System administration
This cheat sheet provides quick access to common commands and procedures for system administrators.
Management
Service status and control
Check that all Deephaven services have started and are available.
/usr/illumon/latest/bin/dh_monit up --block
Get a summary of all Deephaven services status:
/usr/illumon/latest/bin/dh_monit summary
Restart all Deephaven services:
/usr/illumon/latest/bin/dh_monit restart all
Restart a specific service:
sudo -u irisadmin monit restart <service_name>
# Example: sudo -u irisadmin monit restart db_query_server
Start a service interactively with debug logging:
sudo su - irisadmin
/usr/illumon/latest/bin/iris --debug start <process_name>
Verify cluster connection
# For password-based authentication
/usr/illumon/latest/bin/check-deephaven-cluster --connection-json https://deephaven-host:8000/iris/connection.json --username YOUR_USERNAME
# For public key authentication
/usr/illumon/latest/bin/check-deephaven-cluster --connection-json https://deephaven-host:8000/iris/connection.json --key-file /path/to/private-key.txt
etcd management
Check etcd endpoint status:
sudo -u irisadmin /usr/illumon/latest/bin/etcdctl.sh endpoint status --write-out table
List etcd roles:
sudo -u irisadmin /usr/illumon/latest/bin/etcdctl.sh role list
Defragment etcd node (to reclaim disk space):
# Stop the etcd service on the target node
sudo systemctl stop dh-etcd.service
# Run defragmentation (replace <etcd_data_directory> with your actual etcd data directory)
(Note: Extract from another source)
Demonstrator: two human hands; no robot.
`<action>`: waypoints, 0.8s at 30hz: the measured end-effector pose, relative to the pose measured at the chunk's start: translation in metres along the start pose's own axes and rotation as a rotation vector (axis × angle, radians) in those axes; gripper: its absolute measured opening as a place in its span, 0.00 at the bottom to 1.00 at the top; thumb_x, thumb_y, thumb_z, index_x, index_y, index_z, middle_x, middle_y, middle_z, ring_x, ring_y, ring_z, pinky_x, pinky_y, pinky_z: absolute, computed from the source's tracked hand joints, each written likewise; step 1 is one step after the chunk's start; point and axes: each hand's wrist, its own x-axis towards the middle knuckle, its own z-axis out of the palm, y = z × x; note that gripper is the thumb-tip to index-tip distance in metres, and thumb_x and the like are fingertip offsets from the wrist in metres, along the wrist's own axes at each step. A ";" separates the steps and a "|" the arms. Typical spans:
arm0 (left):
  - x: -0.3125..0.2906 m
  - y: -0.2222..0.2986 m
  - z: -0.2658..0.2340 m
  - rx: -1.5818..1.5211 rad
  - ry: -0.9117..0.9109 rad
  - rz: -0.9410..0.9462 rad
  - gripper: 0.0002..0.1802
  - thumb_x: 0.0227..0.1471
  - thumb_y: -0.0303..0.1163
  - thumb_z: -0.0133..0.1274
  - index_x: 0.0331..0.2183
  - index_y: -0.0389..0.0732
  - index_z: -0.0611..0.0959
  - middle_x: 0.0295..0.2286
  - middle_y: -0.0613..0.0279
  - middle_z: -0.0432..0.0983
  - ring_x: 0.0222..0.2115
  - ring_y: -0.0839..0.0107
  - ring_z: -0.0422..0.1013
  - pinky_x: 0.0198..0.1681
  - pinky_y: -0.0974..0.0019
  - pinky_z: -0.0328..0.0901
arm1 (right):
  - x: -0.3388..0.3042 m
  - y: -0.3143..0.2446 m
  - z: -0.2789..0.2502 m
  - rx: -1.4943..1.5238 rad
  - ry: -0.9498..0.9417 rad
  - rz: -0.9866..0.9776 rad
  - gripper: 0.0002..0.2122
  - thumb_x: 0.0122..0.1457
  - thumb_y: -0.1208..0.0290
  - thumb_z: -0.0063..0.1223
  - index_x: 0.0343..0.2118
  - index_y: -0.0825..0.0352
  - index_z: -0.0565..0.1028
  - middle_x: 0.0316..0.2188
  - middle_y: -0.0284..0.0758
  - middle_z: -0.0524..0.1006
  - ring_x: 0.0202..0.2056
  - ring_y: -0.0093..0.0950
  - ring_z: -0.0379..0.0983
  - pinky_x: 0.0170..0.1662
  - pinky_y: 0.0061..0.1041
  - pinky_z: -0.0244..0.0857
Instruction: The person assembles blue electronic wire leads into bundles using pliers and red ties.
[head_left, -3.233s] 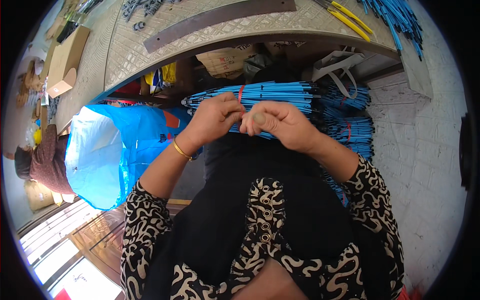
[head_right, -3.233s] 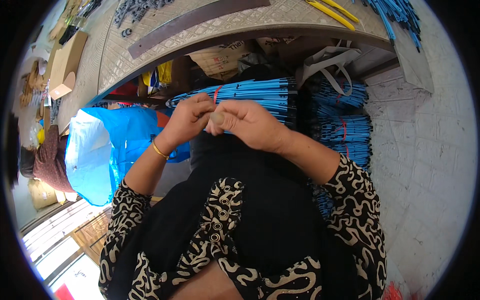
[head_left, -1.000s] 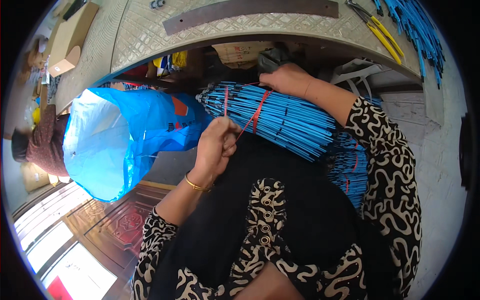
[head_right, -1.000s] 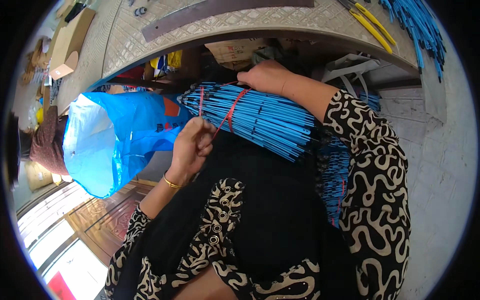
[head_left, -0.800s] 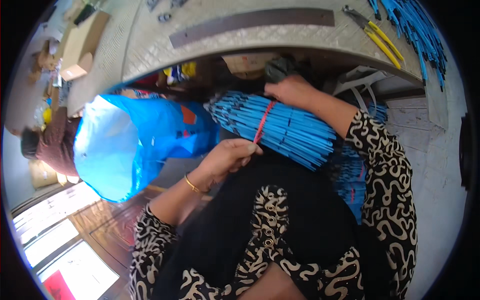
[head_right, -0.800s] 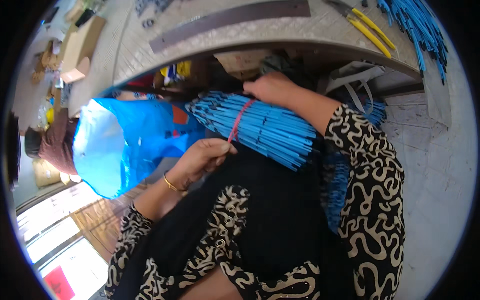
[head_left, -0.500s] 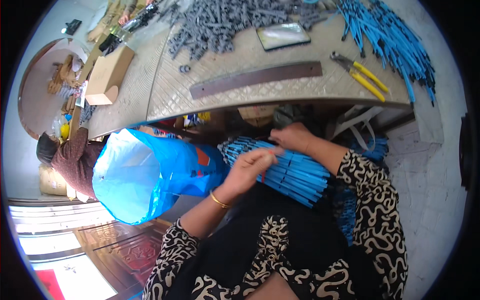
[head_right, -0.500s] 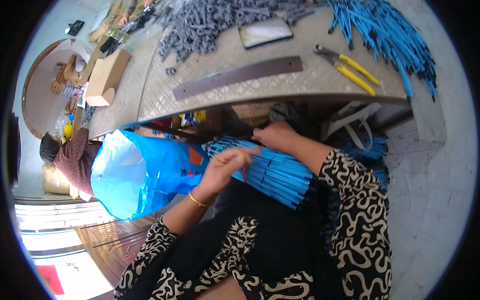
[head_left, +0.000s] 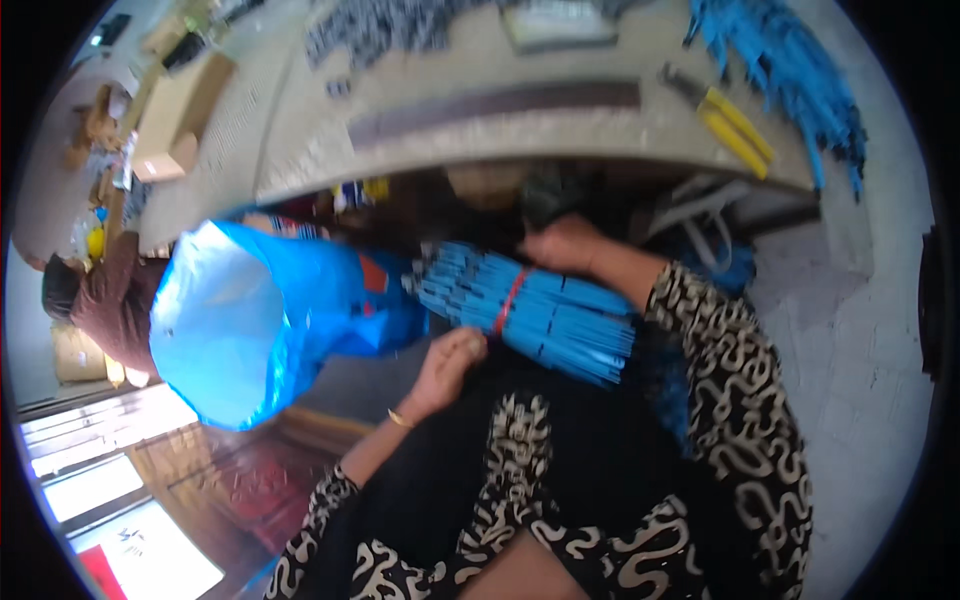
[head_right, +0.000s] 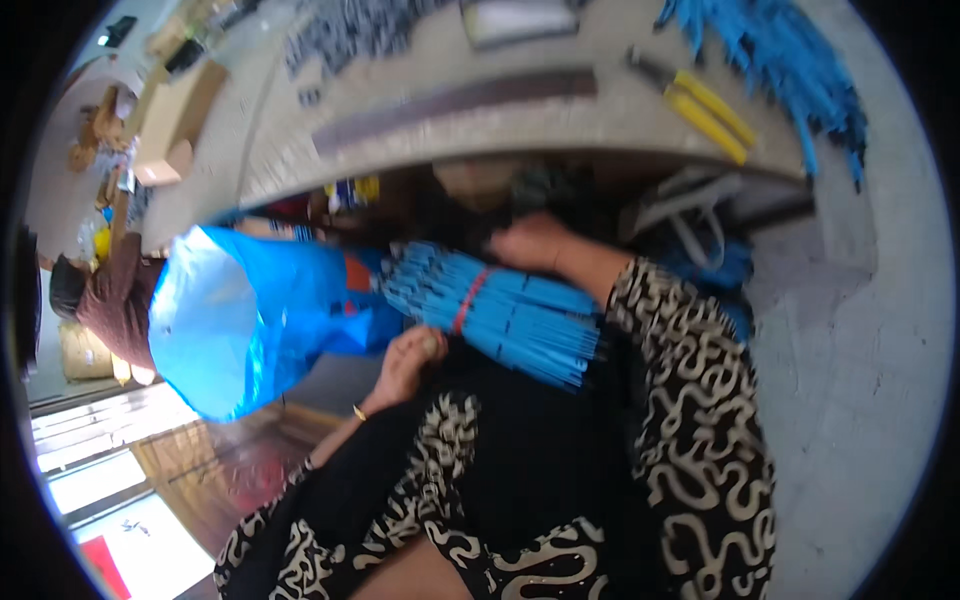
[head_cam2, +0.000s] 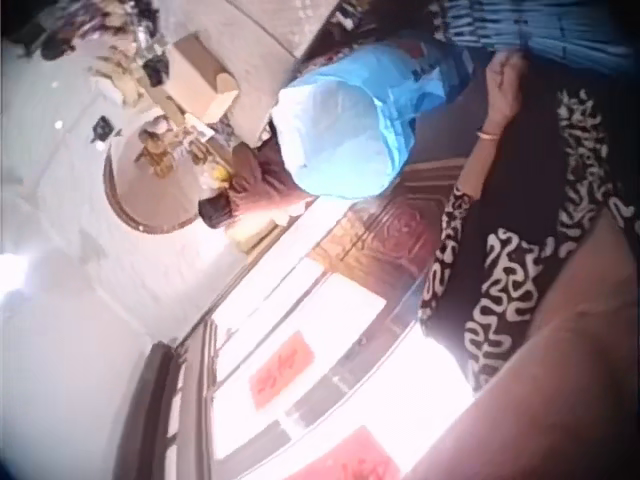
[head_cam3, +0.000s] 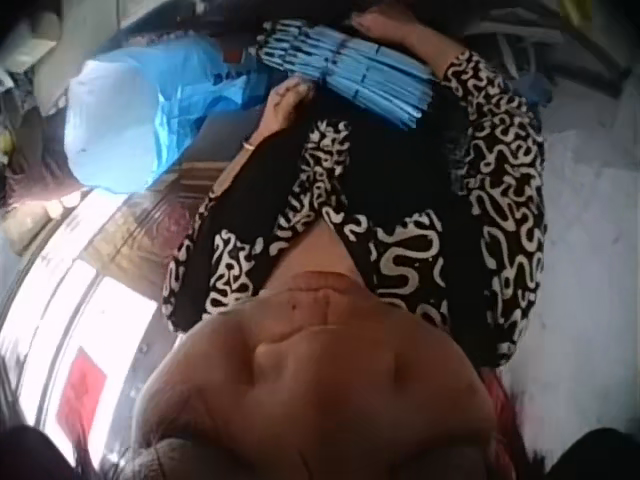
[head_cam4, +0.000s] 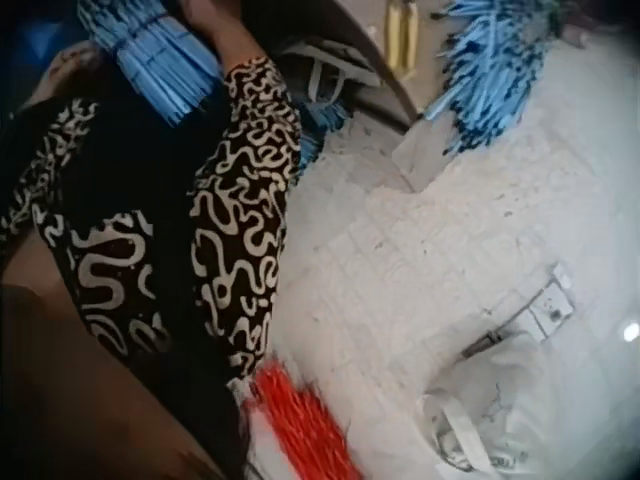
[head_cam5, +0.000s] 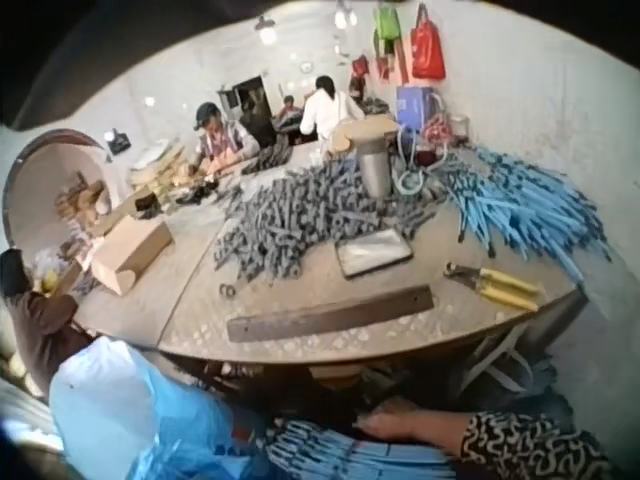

sudo -u etcd -g etcd /bin/etcdctl defrag --data-dir=/var/lib/etcd/dh/<etcd_data_directory>
# Restart the etcd service
sudo systemctl start dh-etcd.service
MariaDB/MySQL management
If MySQL is used for ACLs, these commands are useful:
# Check MariaDB/MySQL service status
sudo systemctl status mariadb
# View databases
sudo mysql -e "show databases"
# View ACL tables
sudo mysql -D dbacl_iris -e "show tables"
# View table ACLs
sudo mysql -D dbacl_iris -e "select * from tableacls"
# Restart MariaDB
sudo systemctl restart mariadb
Certificate management
Inspect certificates
View a certificate's details including validity period and SAN names:
sudo openssl x509 -in /etc/deephaven/cus-tls/tls.crt -noout -text
Check a remote server's certificate:
openssl s_client -connect your.server.com:443 -servername your.server.com | openssl x509 -text -noout
Verify hostname in a certificate:
openssl s_client -connect your.server.com:443 | grep -A1 'subject\|Subject Alternative Name'
Replace certificates
Replace Deephaven certificates on an infra server (non-Kubernetes):
# 1. Copy new tls.crt and tls.key files to /etc/deephaven/cus-tls
# 2. Generate new web certificates and package them
/usr/illumon/latest/install/iris_keygen.sh --force-new-web
/usr/illumon/latest/install/config_packager.sh query package
# 3. Create lighttpd.pem file for Envoy
source /usr/illumon/latest/bin/dh_users
sudo -u "${DH_ADMIN_USER}" cat /etc/deephaven/cus-tls/tls.key /etc/deephaven/cus-tls/tls.crt | \
sudo -u "${DH_ADMIN_USER}" tee /etc/sysconfig/illumon.d/client_update_service/lighttpd.pem > /dev/null
# 4. Restart Web API service and query servers
/usr/illumon/latest/bin/dh_monit restart web_api_service
Convert a DER certificate to PEM format:
openssl x509 -inform der -in certificate.cer -out tls.crt
Trust certificates in Java
Import a certificate to the Java truststore:
keytool -cacerts -trustcacerts -import -file <certificate_file> -alias <unique_alias>
Create a PKCS12 truststore:
# Create a password file
echo -n "your_password" | base64 > truststore_passphrase
# Import certificate
keytool -importcert -keystore truststore-iris.p12 -storepass $(cat truststore_passphrase | base64 -d) -alias your_server -file your_cert.pem
View certificates in a truststore:
keytool -list -keystore truststore-iris.p12 -storepass $(cat truststore_passphrase | base64 -d)
Users & groups
See ACL management for more information.
Create a user
/usr/illumon/latest/bin/dhconfig acl users add --name <username>
Delete a user
/usr/illumon/latest/bin/dhconfig acl users delete --name <username>
List users
/usr/illumon/latest/bin/dhconfig acl users list
Set a user password
# Set a password interactively
/usr/illumon/latest/bin/dhconfig acl users set-password --name <username>
# Set a password using a pre-hashed value
/usr/illumon/latest/bin/dhconfig acl users set-password --name <username> --hashed-password $(openssl passwd -apr1 'YOUR_PASSWORD')
Create a group
/usr/illumon/latest/bin/dhconfig acl groups add --name <groupname>
Delete a group
/usr/illumon/latest/bin/dhconfig acl groups delete --name <groupname>
List groups
/usr/illumon/latest/bin/dhconfig acl groups list
Add a user to a group
/usr/illumon/latest/bin/dhconfig acl groups add-member --name <groupname> --member <username>
Remove a user from a group
/usr/illumon/latest/bin/dhconfig acl groups remove-member --name <groupname> --member <username>
Backup, restore, & migration
See the backup and restore guide for more information.
Run the backup script
This example creates a full backup in a specified directory and sets a 7-day retention policy for old backups.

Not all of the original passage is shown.